Ci sediamo e capiamo subito che sarà lunga, lunghissima. Dopo quasi un’ora la signora ci chiama a uno sportello al quale consegniamo la nostra documentazione in cambio della quale ci viene dato un numerino. A noi tocca il 55 e fuori stanno chiamano il 34. Ci permettiamo sommessamente di far notare che sull’appuntamento ci sarebbe scritto 15.24 e, insomma, sarebbero le 16.20: con una media di dieci minuti per visita qui si fa tarda sera. «Ah, no: si dimentichi l’orario scritto sul foglio. Ci vorrà un bel po’».

La nostra situazione è la stessa di tutti. Chi aveva l’appuntamento alle 15 non entrerà a fare la visita prima delle 18. Il problema è che qui stiamo parlando di patenti speciali: in sala d’aspetto la rabbia monta e nella rabbia ci si conosce un po’ tutti. C’è la signora con il figlio disabile: «Fino all’ultima volta abitavamo in provincia di Milano, e là era tutta un’altra cosa: appuntamenti precisi, e l’aria condizionata vera». Ce n’è un’altra che accompagna la madre, 85 anni: «Lei è cardiopatica, ho paura che mi stia male: mai vista tanta disorganizzazione».
C’è la signora di mezz’età con problemi alla colonna vertebrale: «Non posso stare troppo tempo seduta e nemmeno troppo tempo in piedi, non ce la faccio a stare qui quattro ore. Sono andata in direzione a lamentarmi ma mi hanno detto che non dipende da loro». Tra una chiacchierata e l’altra, il nostro numero si avvicina: ci sediamo davanti alla commissione alle 18.04. La visita è veloce:noi abbiamo cercato di far presente che alcune degli equipaggiamenti imposti alla nostra macchina sono inutili e rappresentano un costo evitabile (attorno ai duemila euro, per dire).
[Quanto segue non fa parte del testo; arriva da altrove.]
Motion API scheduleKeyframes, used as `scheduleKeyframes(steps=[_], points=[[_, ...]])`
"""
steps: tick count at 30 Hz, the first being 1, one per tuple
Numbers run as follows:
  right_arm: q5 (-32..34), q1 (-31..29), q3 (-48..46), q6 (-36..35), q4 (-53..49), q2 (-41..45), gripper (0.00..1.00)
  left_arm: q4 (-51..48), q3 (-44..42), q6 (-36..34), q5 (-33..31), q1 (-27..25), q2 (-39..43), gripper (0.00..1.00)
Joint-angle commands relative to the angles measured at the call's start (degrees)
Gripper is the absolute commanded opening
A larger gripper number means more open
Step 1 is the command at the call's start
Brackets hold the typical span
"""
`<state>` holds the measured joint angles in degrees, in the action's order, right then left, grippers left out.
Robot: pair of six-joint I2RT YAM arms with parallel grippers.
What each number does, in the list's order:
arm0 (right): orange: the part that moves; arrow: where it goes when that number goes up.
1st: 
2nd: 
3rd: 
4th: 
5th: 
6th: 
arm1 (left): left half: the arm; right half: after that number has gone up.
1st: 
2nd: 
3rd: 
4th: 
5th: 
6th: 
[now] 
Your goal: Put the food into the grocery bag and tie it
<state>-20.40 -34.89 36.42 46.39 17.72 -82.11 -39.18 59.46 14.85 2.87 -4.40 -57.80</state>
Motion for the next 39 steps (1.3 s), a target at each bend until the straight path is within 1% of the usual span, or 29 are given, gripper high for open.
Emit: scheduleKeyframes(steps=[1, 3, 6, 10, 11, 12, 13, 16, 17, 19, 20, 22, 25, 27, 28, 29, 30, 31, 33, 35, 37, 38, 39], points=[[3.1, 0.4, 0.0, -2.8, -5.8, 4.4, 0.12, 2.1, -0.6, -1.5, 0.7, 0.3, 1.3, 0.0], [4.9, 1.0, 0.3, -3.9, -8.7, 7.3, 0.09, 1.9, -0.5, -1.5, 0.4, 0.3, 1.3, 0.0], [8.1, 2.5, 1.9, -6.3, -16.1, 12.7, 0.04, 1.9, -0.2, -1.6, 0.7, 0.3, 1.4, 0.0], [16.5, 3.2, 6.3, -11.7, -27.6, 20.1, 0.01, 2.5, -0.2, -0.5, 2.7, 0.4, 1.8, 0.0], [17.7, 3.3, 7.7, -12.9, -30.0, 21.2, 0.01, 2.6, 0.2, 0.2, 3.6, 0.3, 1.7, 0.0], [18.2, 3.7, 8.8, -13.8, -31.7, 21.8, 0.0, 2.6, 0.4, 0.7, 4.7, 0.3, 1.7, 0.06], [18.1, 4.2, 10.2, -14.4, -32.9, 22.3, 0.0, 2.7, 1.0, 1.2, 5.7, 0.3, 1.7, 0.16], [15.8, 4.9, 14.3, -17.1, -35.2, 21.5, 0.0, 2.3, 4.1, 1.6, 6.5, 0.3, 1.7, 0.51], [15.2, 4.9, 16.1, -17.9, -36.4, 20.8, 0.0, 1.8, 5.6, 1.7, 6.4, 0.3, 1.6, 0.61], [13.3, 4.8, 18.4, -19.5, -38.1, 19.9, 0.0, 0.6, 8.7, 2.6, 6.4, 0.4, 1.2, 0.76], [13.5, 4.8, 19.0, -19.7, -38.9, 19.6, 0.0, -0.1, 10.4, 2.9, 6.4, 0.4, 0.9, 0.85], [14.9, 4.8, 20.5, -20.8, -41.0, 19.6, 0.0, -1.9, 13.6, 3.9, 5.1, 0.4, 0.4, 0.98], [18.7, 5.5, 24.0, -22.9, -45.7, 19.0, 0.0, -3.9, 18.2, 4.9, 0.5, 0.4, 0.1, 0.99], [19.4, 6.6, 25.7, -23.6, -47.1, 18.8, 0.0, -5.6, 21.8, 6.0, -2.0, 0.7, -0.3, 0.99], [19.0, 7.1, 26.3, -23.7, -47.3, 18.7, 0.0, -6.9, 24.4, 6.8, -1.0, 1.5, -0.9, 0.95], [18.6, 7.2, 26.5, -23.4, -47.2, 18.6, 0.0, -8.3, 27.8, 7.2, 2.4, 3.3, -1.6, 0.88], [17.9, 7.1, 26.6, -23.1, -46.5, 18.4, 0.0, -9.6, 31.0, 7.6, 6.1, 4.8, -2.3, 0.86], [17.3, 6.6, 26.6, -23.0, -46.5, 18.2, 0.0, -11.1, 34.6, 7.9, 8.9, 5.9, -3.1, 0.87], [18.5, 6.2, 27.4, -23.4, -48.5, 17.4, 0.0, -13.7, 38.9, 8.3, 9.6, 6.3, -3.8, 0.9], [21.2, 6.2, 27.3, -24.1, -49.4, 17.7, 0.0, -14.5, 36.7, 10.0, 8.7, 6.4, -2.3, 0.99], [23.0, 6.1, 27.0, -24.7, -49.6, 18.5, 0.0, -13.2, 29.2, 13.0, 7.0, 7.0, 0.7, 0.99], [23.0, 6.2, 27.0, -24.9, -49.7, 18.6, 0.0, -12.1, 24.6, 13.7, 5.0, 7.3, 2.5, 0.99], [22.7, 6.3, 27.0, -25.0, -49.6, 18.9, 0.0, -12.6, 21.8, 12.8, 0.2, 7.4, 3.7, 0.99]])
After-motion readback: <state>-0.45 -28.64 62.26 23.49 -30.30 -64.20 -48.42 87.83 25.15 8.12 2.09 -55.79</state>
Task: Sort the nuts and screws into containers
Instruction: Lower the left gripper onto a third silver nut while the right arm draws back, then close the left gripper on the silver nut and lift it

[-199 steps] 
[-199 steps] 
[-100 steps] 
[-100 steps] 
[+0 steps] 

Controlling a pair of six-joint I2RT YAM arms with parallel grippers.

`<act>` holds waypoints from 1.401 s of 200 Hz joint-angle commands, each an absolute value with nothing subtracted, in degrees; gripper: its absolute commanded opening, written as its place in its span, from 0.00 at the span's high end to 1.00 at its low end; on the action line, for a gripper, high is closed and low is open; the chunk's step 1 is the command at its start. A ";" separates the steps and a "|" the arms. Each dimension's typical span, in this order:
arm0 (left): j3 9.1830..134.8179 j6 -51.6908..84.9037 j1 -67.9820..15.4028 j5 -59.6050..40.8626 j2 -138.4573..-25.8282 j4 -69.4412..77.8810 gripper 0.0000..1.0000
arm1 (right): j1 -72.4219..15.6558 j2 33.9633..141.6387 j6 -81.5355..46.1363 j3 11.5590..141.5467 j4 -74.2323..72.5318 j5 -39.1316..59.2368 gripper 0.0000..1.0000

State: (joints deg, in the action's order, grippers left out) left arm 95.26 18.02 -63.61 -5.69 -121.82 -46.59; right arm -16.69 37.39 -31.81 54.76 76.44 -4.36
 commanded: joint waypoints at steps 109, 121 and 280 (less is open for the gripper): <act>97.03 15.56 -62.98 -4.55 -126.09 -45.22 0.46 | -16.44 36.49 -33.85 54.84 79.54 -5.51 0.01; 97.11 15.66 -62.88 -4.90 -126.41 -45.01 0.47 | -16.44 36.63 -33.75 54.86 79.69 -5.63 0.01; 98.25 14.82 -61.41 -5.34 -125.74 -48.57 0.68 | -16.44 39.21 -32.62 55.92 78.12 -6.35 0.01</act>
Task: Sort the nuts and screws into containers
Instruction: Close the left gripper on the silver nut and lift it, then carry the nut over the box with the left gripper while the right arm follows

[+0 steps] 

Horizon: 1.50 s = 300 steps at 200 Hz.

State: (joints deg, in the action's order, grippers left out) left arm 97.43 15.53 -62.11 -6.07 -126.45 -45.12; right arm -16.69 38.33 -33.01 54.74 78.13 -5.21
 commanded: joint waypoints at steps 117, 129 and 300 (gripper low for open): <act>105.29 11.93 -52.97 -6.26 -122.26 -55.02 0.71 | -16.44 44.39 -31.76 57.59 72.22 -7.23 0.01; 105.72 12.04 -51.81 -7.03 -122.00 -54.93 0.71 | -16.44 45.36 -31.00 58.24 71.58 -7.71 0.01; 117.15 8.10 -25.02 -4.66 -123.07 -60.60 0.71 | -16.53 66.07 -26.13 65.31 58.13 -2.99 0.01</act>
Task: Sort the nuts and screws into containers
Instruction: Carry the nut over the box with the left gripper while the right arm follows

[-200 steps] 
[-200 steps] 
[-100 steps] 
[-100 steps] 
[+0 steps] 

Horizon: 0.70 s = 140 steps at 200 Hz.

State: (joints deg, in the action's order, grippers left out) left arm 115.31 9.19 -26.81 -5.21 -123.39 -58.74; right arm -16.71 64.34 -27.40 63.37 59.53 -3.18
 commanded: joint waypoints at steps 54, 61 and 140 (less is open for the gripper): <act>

Ma nulla: l’ingegnere di fronte a noi è inflessibile: «Io non sto discutendo con lei, io le sto comunicando le nostre decisioni».
E dire che nella famosa tavola rotonda ci era stato promesso che avrebbero provato a migliorare anche questo aspetto, che avrebbero tentato di rendere le prescrizioni più personalizzabili.
Niente da fare. Sono le 18.20 e corriamo in redazione, in un ritardo pazzesco. Accompagnati da tanta amarezza, e da una considerazione: ci avevano promesso che le cose sarebbero cambiate, e in effetti è andata così. Sono cambiate in peggio.